Chrysler a précisé qu'il avait dressé la liste des concessionnaires dont il entendait annuler le contrat sur la base de divers critères, y compris leur «performance».

Actuellement, un quart des 3181 concessionnaires Chrysler américains réalisent environ 50% des ventes, et la moitié réalisent 90% des ventes. En revanche les 789 promis à la fermeture ne contribuent que pour 14% du total.

Honda et Toyota, de leur côté, ont un nombre très inférieur de concessionnaires (1030 et 1242 respectivement), ce qui ne les empêche pas de vendre plus de voitures que Chrysler aux États-Unis: 1,2 et 1,6 million respectivement l'an dernier, contre un million pour Chrysler.

Le constructeur américain avait déjà eu un maximum de 6500 concessionnaires aux États-Unis au milieu des années 1960, mais n'en comptait déjà plus que 4320 en 2001, selon la motion soumise au tribunal.

Avec la chute des ventes, et les réductions de production déjà annoncées, les coupes radicales que veut Chrysler sont nécessaires, a expliqué le constructeur dans un communiqué.

Le département du Trésor, qui suit de près la restructuration de Chrysler, a publié un communiqué dans lequel il prend soin de préciser que le groupe de travail présidentiel pour l'automobile «n'a joué aucun rôle» dans la décision de Chrysler. Il a cependant ajouté que «les sacrifices» demandés sont «nécessaires pour que cette société et l'industrie automobile réussissent».

Le grand concurrent de Chrysler, General Motors, engagé dans une course contre la montre pour éviter le dépôt de bilan à la fin du mois, devrait également annoncer une réduction de son réseau de distribution cette semaine.

GM a déjà annoncé la suppression de 42% de ses concessionnaires canadiens et américains. Au Canada, le réseau GM passera de 705 à un nombre entre 395 et 425 concessionnaires. Aux États-Unis, les concessionnaires GM passeront de 5969 à 3605.

En janvier, le cabinet de consultants Grant Thornton avait estimé à 2500, soit à peu près 10% du total, le nombre de concessionnaires automobiles qui pourraient fermer leurs portes aux États-Unis.
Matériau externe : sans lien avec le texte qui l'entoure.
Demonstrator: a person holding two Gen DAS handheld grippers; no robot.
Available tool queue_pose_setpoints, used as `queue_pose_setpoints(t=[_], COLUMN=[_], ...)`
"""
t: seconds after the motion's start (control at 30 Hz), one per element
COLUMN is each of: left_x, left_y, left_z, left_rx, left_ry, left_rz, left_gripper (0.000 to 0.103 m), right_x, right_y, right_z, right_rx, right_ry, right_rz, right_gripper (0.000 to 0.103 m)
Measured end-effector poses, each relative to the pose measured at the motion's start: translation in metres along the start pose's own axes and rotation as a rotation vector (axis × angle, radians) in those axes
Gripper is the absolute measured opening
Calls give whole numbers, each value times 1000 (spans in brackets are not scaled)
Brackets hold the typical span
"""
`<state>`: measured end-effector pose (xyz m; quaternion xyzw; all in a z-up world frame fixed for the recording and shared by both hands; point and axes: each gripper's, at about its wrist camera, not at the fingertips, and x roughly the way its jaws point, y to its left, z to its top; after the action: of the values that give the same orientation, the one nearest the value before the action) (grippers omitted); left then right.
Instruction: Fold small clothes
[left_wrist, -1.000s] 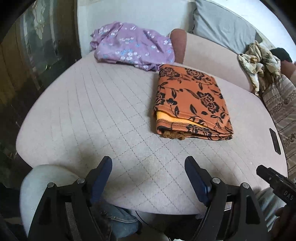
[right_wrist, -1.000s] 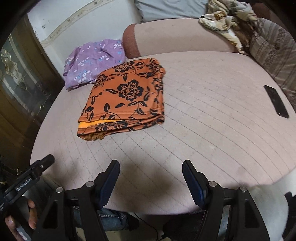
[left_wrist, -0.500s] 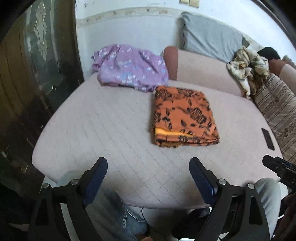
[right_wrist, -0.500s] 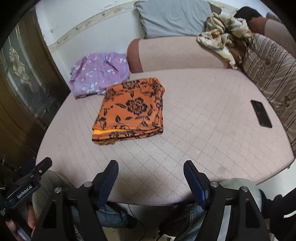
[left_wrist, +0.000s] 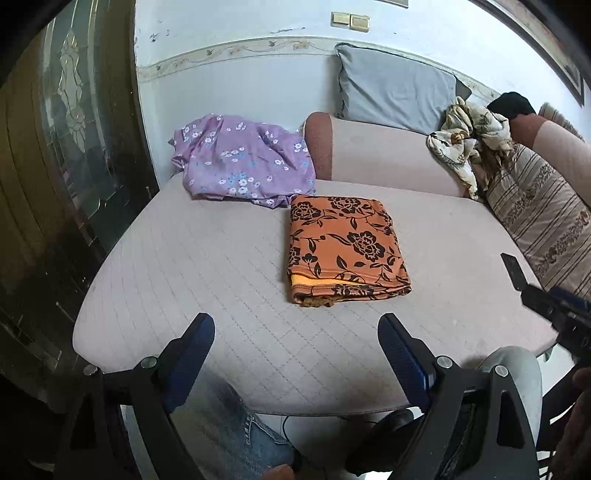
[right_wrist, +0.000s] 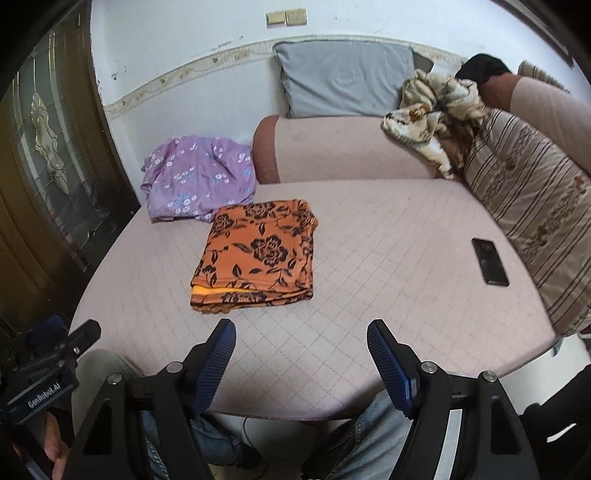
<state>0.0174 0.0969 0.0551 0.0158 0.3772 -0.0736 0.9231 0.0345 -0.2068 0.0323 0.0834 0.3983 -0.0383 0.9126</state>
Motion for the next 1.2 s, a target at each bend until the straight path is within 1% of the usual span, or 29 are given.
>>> queue_pose_setpoints(t=[0.3,0.7,1.2], left_x=[-1,-8,-4], left_y=[-3,-3,-1], left_z=[0,4,4], left_rx=[-9,-3,-5], left_ry=[7,-17,4], left_rz=[7,10,15], left_gripper=[90,90,90], right_x=[-6,-16,-11], right_y=[5,11,12], right_z=[5,10,10], right_rx=[-11,-24,-24], right_ry=[-19,-51,-41], right_rz=[3,5,-7], right_gripper=[77,77,77])
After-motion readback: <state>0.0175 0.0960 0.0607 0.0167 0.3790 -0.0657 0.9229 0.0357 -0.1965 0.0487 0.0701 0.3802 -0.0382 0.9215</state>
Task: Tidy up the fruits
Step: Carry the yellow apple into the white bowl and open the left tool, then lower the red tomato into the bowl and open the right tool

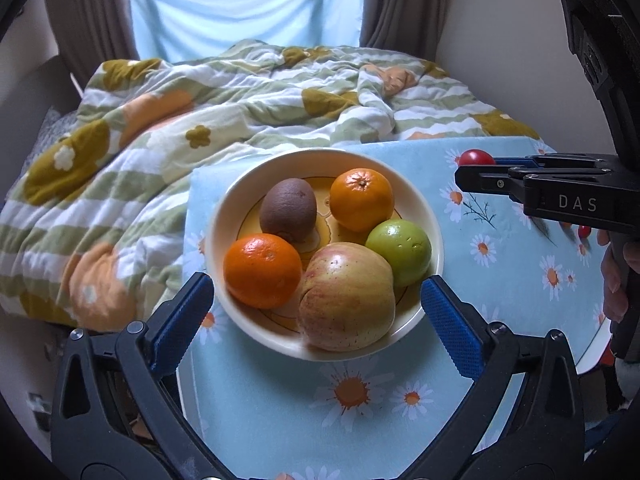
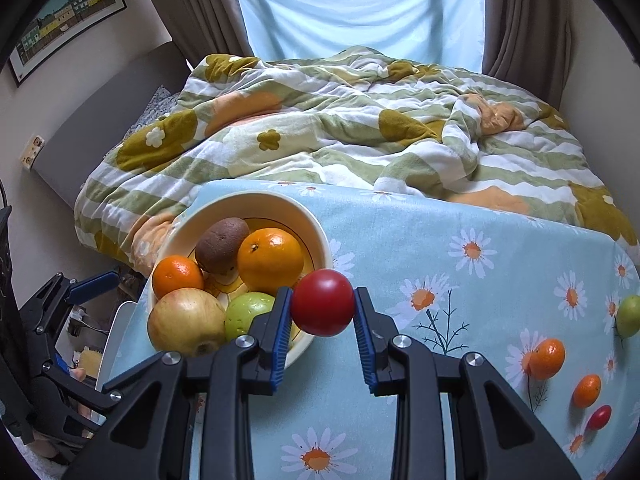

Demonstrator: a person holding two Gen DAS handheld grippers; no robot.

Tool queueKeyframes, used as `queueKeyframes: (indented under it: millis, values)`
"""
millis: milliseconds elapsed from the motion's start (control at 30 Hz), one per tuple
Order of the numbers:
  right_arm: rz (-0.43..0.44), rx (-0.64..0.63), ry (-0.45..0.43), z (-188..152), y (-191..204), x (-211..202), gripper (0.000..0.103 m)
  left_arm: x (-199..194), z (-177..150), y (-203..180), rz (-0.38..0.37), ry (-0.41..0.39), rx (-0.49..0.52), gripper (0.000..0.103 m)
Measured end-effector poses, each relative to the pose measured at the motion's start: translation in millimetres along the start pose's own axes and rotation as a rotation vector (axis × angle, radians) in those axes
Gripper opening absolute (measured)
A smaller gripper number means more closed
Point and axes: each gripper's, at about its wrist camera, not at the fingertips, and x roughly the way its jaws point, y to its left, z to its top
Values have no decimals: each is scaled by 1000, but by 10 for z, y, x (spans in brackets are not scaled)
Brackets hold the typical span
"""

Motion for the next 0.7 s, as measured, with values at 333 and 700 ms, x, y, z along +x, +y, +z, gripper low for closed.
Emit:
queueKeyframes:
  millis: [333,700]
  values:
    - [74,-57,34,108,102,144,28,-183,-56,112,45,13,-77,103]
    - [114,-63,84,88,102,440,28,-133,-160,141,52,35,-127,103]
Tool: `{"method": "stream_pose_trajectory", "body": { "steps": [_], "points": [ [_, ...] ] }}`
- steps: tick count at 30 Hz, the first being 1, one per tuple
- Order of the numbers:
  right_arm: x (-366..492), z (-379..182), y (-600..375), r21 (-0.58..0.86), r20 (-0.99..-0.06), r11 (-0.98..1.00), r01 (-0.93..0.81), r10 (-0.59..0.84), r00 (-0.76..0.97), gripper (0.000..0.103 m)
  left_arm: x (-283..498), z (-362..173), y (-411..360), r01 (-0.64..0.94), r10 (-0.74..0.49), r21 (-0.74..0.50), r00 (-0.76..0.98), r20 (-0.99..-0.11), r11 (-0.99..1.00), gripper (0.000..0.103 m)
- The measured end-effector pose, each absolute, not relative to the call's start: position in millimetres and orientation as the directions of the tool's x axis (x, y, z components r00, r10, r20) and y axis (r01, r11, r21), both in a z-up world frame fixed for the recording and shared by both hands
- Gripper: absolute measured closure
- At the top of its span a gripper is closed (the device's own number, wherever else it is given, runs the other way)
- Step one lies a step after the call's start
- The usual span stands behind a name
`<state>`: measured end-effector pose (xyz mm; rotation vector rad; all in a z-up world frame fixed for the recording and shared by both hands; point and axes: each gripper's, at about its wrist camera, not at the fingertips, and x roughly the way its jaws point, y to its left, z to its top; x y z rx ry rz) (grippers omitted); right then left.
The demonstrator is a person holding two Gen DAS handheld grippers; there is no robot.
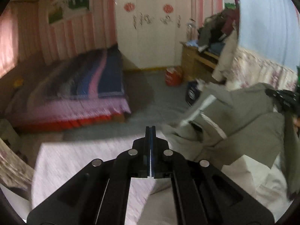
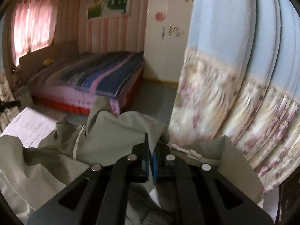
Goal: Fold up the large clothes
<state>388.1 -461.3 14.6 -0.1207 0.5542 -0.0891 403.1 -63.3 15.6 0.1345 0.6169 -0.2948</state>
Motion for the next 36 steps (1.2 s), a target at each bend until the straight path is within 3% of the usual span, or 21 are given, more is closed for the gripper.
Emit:
{"method": "stream_pose_trajectory", "body": {
  "steps": [1, 3, 5, 7, 9, 11, 14, 20, 26, 31, 33, 35, 36],
  "points": [
    [394, 11, -465, -0.146, -0.522, 0.986, 0.079, -0.145, 0.84, 0.099, 412, 21, -65, 0.304, -0.216, 0.052, 0.778, -0.59, 0.951, 0.103],
    [417, -10, -482, -0.14, -0.612, 0.98, 0.138, -0.195, 0.766, 0.084, 422, 19, -69, 0.272, -0.173, 0.073, 0.775, -0.608, 0.959, 0.103],
    [418, -23, -494, -0.163, -0.629, 0.967, 0.198, -0.257, 0.734, 0.045, 422, 7, -68, 0.274, -0.187, 0.035, 0.738, -0.648, 0.961, 0.103],
    [404, -20, -497, -0.154, -0.608, 0.967, 0.203, -0.255, 0.752, 0.027, 413, -11, -68, 0.275, -0.196, 0.005, 0.699, -0.687, 0.961, 0.103],
    [385, -14, -494, -0.147, -0.621, 0.976, 0.158, -0.216, 0.754, 0.025, 396, -26, -70, 0.305, -0.238, -0.037, 0.656, -0.716, 0.952, 0.096],
    [362, -7, -487, -0.126, -0.637, 0.987, 0.103, -0.16, 0.754, 0.023, 378, -36, -68, 0.307, -0.25, -0.057, 0.637, -0.729, 0.95, 0.064],
    [309, -1, -468, -0.098, -0.633, 0.995, 0.001, -0.063, 0.772, 0.014, 349, -58, -50, 0.24, -0.28, -0.165, 0.603, -0.747, 0.957, 0.031],
    [239, -11, -454, -0.141, -0.623, 0.988, -0.066, -0.037, 0.782, 0.014, 334, -101, 4, 0.081, -0.227, -0.222, 0.572, -0.788, 0.972, 0.021],
    [225, -16, -456, -0.109, -0.634, 0.991, -0.073, -0.012, 0.773, 0.013, 357, -118, 4, 0.09, -0.198, -0.179, 0.552, -0.81, 0.98, 0.007],
    [237, -22, -454, -0.084, -0.651, 0.994, -0.075, 0.002, 0.759, 0.013, 392, -131, -30, 0.165, -0.173, -0.1, 0.527, -0.832, 0.981, 0.006],
    [246, -23, -452, -0.081, -0.652, 0.994, -0.071, 0.001, 0.758, 0.013, 402, -133, -41, 0.203, -0.185, -0.087, 0.53, -0.827, 0.975, 0.014],
    [255, -26, -450, -0.073, -0.659, 0.995, -0.066, 0.001, 0.752, 0.013, 409, -136, -57, 0.289, -0.237, -0.093, 0.517, -0.822, 0.953, 0.084],
    [260, -28, -448, -0.069, -0.664, 0.995, -0.067, 0.004, 0.748, 0.013, 414, -134, -64, 0.301, -0.212, -0.051, 0.531, -0.82, 0.952, 0.088]
  ]
}}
Dans son étude, il avait jugé qu'il faudrait que 5000 points de vente mettent la clef sous la porte pour que ceux qui restent retrouvent un niveau de ventes équivalent à celui de 2007.

Chrysler, qui avait élaboré un plan de restructuration de concert avec l'administration et le constructeur italien Fiat, a été contraint de se déclarer insolvable le 30 avril en raison de l'opposition de quelques créanciers. Un juge des faillites doit se prononcer le 27 mai sur ce plan, qui vise notamment à annuler plus des deux tiers de la dette du Chrysler, et prévoit un partenariat stratégique avec Fiat. Chrysler espère que ce plan lui permettra de sortir du contrôle judiciaire d'ici à la fin juin.